▸ **What is being asked**
A word-for-word copy of the listing is what's needed; leave out every image.

====================

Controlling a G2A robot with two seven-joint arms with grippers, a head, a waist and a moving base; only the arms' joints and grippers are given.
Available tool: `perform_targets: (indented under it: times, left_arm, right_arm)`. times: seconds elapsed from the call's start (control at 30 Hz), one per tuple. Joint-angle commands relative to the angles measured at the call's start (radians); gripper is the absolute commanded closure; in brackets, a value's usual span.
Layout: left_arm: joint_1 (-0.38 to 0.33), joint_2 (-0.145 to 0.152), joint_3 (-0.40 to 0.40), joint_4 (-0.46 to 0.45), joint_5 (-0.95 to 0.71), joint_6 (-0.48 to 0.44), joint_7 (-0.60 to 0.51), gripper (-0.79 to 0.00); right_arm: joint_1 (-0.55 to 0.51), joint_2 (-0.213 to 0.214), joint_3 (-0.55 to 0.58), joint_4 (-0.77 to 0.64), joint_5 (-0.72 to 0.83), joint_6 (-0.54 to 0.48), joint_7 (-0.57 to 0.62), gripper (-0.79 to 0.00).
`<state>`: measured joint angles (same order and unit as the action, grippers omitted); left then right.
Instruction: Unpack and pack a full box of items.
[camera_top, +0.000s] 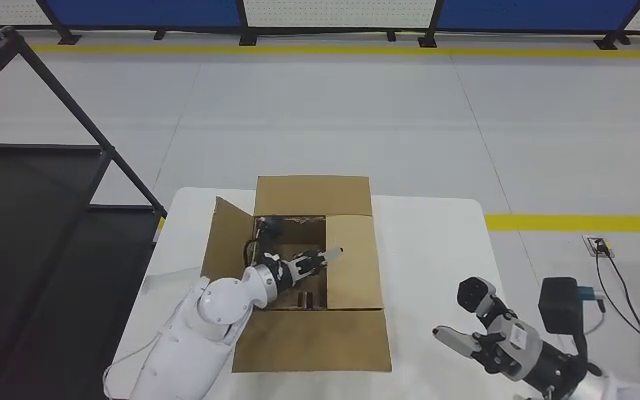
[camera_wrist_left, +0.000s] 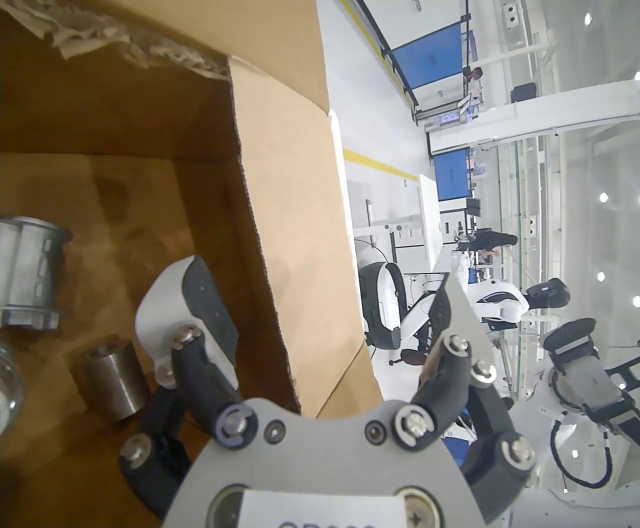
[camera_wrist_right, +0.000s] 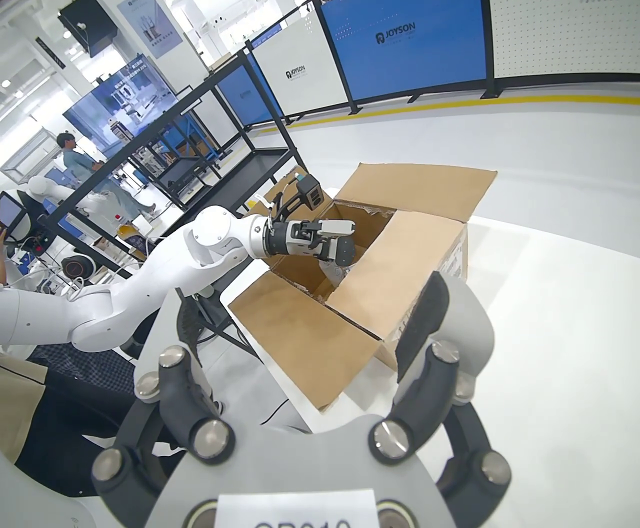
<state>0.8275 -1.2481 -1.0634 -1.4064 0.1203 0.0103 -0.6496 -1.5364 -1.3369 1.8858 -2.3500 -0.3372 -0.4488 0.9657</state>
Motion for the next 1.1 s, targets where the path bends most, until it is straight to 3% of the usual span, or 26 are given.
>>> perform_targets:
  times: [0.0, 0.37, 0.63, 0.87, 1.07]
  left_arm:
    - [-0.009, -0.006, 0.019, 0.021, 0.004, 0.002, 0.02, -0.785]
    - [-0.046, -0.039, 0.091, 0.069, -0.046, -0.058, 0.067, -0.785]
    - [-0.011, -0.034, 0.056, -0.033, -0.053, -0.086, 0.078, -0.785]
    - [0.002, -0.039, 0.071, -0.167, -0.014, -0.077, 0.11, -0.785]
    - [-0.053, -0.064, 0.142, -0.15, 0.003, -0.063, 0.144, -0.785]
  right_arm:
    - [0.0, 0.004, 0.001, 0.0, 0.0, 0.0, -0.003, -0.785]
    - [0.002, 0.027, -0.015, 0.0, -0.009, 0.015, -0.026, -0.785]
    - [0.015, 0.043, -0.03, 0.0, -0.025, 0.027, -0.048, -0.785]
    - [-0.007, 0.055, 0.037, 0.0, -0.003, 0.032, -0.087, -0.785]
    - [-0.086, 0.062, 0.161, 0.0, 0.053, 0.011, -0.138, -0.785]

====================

▸ **Result of the exercise**
Controlling a G2A robot with two seven-joint arms with grippers, a head, a waist and a moving base; only the arms' joints and grippers are given.
Available tool: `perform_targets: (indented under it: times, left_arm, right_arm)`. times: seconds elapsed from the call's start (control at 30 Hz), one per tuple. Joint-angle commands relative to the angles measured at the call's start (radians); gripper is the absolute commanded closure; in brackets, a value's usual span.
Layout: left_arm: joint_1 (-0.38 to 0.33), joint_2 (-0.145 to 0.152), joint_3 (-0.40 to 0.40), joint_4 (-0.46 to 0.45), joint_5 (-0.95 to 0.71), joint_6 (-0.48 to 0.44), joint_7 (-0.60 to 0.51), gripper (-0.79 to 0.00); right_arm: joint_1 (-0.55 to 0.51), joint_2 (-0.213 to 0.214), joint_3 (-0.55 to 0.58), joint_4 (-0.77 to 0.64), joint_5 (-0.72 to 0.83), joint_6 (-0.54 to 0.48), joint_7 (-0.57 to 0.62), gripper (-0.79 to 0.00).
`<state>`: measured joint angles (same order and unit as the action, grippers omitted); left then right.
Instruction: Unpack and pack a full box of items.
[camera_top, +0.000s] 
[camera_wrist_left, +0.000s] 
[camera_wrist_right, +0.000s] 
<state>0.8275 -1.2481 -1.0634 -1.4064 0.1203 0.0103 -0.6496 -1.5364 -1.3369 1.8858 -2.3500 -0.3372 -0.4488 0.9657</state>
Motion for the next 1.1 s, targets where the path bends most, until it is straight to 3% of the usual span, or 26 are given.
>>> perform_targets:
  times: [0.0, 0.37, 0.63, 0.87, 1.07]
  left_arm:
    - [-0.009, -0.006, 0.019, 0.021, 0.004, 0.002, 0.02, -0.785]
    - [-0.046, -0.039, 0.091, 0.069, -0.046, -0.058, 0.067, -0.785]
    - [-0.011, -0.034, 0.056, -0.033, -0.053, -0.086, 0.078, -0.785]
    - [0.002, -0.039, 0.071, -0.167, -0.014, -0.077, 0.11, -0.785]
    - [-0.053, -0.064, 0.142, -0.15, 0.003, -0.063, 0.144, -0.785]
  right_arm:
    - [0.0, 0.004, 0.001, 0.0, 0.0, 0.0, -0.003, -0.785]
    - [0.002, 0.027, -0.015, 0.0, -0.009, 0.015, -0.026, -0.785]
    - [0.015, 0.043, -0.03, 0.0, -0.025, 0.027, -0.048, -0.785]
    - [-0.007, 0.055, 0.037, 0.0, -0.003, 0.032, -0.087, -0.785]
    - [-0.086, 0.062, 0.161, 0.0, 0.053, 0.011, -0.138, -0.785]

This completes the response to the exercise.